1

I would like to use sed to change a line breaks preceding a specific character and replace it with a simple space:

Example:

<link rel="colorSchemeMapping
"
href="marinedrugs-790193-original.fld/colorschememapping.xml">

Should be:

<link rel="colorSchemeMapping" href="marinedrugs-790193-original.fld/colorschememapping.xml">

I'm aware of the

':a;N;$!ba;s/\n/ /g'

but am willing to add the double quotes as being mandatory preceding the line break.

Wiktor Stribiżew
  • 607,720
  • 39
  • 448
  • 563
Milos Cuculovic
  • 19,631
  • 51
  • 159
  • 265

2 Answers2

2

I suggest replacing newline+"+newline with the " and space, and any other newline with a space:

sed -i -E ':a;N;$!ba;s/\n(")\n|\n/\1 /g' file
sed -i ':a;N;$!ba;s/\n"\n/" /g; s/\n/ /g' file

or

sed -e ':a;N;$!ba' -e 's/\n"\n/" /g' -e 's/\n/ /g' file > newfile

LINE ENDING NOTE: If your endings are CRLF, you need to replace \n with \r\n in the above patterns.
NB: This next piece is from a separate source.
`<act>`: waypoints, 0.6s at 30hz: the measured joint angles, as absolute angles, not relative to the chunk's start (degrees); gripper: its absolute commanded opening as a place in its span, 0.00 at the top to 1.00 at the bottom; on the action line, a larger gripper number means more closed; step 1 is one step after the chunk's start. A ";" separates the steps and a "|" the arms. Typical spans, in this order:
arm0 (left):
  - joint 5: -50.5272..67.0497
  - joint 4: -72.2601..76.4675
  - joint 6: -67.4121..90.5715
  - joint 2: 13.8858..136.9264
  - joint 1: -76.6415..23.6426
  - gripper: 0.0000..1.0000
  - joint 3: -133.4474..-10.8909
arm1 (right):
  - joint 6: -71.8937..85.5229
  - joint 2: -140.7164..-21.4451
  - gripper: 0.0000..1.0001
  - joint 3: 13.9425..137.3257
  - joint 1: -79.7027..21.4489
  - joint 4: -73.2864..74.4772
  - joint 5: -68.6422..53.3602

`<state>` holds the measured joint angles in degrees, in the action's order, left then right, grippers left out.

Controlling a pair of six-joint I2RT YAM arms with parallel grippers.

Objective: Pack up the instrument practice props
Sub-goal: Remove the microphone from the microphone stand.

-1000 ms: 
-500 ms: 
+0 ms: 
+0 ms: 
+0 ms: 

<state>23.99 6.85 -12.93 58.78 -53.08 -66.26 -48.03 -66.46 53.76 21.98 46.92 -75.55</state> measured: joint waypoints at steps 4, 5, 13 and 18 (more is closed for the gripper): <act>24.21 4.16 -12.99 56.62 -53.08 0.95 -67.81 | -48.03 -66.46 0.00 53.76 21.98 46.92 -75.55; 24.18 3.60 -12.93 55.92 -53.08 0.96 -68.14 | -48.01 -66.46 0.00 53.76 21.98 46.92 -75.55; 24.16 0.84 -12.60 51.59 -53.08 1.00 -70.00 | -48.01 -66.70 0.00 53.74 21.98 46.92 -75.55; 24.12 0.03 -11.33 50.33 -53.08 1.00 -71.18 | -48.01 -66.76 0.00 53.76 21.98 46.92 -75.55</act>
Note -E will enable POSIX ERE syntax (to avoid using too many backslashes in the pattern). The regex means

  • \n(")\n - a newline, then " is captured into Group 1 and then a newline
  • | - or
  • \n - a newline.

The replacement is Group 1 value (" if it was matched) and a space.

See the online sed demo:

s='<link rel="colorSchemeMapping
"
href="marinedrugs-790193-original.fld/colorschememapping.xml">'
sed -E ':a;N;$!ba;s/\n(")\n|\n/\1 /g' <<< "$s"
# => <link rel="colorSchemeMapping" href="marinedrugs-790193-original.fld/colorschememapping.xml"> 
Wiktor Stribiżew
  • 607,720
  • 39
  • 448
  • 563
2

Since you're using GNU sed anyway:

$ sed -z 's/\n"\n/" /g' file
<link rel="colorSchemeMapping" href="marinedrugs-790193-original.fld/colorschememapping.xml">

If you find yourself using constructs other than s, g, and p (with -n) in sed then you're using the wrong tool and should instead be using awk or similar. All other sed constructs became obsolete 40+ years ago when awk was invented.

Ed Morton
  • 188,023
  • 17
  • 78
  • 185